The hostility between Saudi Arabia and Iraq at the time dated back to Saddam Hussein’s invasion of Kuwait in 1990, which sparked the Gulf War, in which Saudi Arabia fought alongside other nations to force Iraq back.
From the moment of the invasion to around the time of decision to transfer the 2014 hosting bid of Gulf Cup to Saudi Arabia in 2013, relations with Kuwait had improved, though some schisms remained.
Brief history lesson: Iraq’s invasion of Kuwait
Despite long-standing border disputes, Iraq and Kuwait grew as close allies during the former’s 1980s war with Iran.

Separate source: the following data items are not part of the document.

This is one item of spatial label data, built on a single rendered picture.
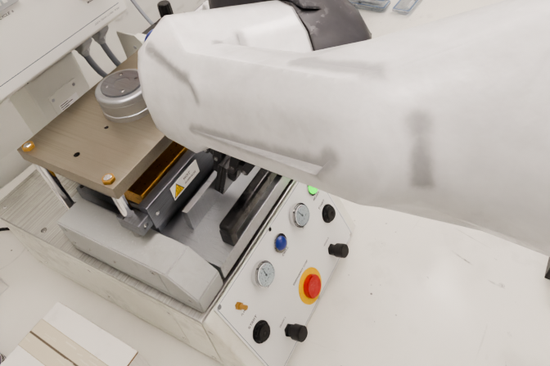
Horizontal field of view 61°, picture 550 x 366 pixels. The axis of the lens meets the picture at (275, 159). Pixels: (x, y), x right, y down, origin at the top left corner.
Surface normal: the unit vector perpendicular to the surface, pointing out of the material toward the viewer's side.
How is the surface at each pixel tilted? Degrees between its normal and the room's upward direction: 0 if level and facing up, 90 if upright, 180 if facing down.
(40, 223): 0
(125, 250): 0
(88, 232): 0
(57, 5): 90
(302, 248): 65
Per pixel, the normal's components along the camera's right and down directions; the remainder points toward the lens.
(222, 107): -0.76, 0.42
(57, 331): -0.11, -0.68
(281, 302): 0.73, -0.04
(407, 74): -0.43, -0.11

Throughout the eight-year war with Iran, Kuwait provided Iraq with much-needed financial support in the form of loans for military supplies.
But when the Iran-Iraq war ended in 1988, Baghdad required additional financial support because it was economically depleted and heavily indebted. It anticipated Kuwait would waive its debt in exchange for access to its vast oil reserves.

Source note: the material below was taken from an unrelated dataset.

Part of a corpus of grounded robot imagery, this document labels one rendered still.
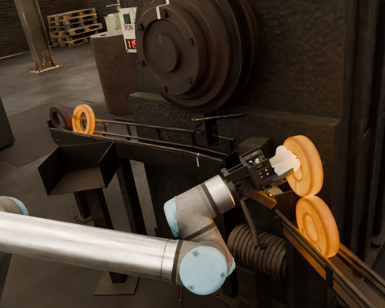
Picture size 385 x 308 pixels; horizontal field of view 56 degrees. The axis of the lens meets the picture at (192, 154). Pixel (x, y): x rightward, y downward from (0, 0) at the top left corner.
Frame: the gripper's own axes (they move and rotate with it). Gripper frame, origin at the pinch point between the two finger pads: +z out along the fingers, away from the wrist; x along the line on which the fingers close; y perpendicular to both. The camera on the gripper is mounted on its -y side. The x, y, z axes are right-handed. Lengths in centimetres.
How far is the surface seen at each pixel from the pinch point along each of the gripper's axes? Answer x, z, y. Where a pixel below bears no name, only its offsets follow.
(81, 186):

Soon after, Kuwait rejected its request to forgo the loans and Iraq launched its offensive. State condemnations swiftly poured in when the Saddam Hussain-led government annexed Kuwait and pronounced it as Iraq’s 19th province.
The immediate and complete evacuation of Iraqi soldiers from Kuwait was demanded by the United Nations Security Council on 6 August. A economic, financial, and military blockade was also imposed on Baghdad.
Iraq finally accepted all UN resolutions after almost a seven-month occupation, but only after enduring countless military and civilian losses and significant infrastructural damage.
Not so foreign
The banning of countries from major sporting events for political purposes is not an abnormal act, with Russia being one such recent case.
FIFA and UEFA suspended the Russian national team from playing in their international competitions in light of its invasion of Ukraine.
Another such example of political banning goes back to 1972, when Rhodesia was prohibited from competing in the Olympics due to its creation as a ‘whites-only’ state, reports said. The IOC barred them from the Munich Games in 1972 as a result of their racist politics. Before they got a chance to compete once more, the nation was later dissolved and recreated as Zimbabwe.
In 1964, for instance, South Africa was prohibited from competing in the Tokyo Olympics due to the Apartheid regime. It was prohibited for almost 30 years.
Afghanistan was denied entry to the 2000 Sydney Olympics because of its discrimination against women under the Taliban and its ban on all forms of athletic competition.
Such instances, especially major sporting entities’ treatment of Russia in 2022 raised calls from thousands, if not millions, who have been oppressed by numerous world powers over the last years and decades.
Such comparisons include the lack of action against Israel, which has persisted in its occupation of Palestine for more than 70 years.
Trip down Gulf Cup memory lane
It has been almost 53 years since the very first Arabian Gulf Cup kicked off in Bahrain back in 1970.
Hosted in Iraq’s Basra this year’s, the Gulf Cup is one of the most well-known tournaments in the region and has grown significantly over the years.
While Kuwait, Bahrain, Saudi Arabia, and Qatar were the only four teams to participate in the event when it first started in 1970, the number of teams has since expanded to include eight nations.
The tournament saw an increase in teams to seven in 1976, and as the Gulf Cup developed, Yemen was added in 2003.
In the first four competitions in a row, 1970, 1972, 1974, and 1976, Kuwait was crowned champion.
Iraq won the cup it hosted in 1979, ending Kuwait’s hegemony over the competition. In 1982, the UAE hosted the sixth cup, where Kuwait made their return to take back the title.
The seventh edition of the tournament was held in Oman in 1984 and saw the Iraqis triumphantly make their way to the top.
In 1986, Kuwait won the competition yet again as Bahrain hosted the eighth Cup. The ninth competition was held in Saudi Arabia in 1988, and marked the historic third victory for Iraq.
And now for the first time since 1979, Iraq is hosting its first such major global sporting event – the 25th Arabian Gulf Cup.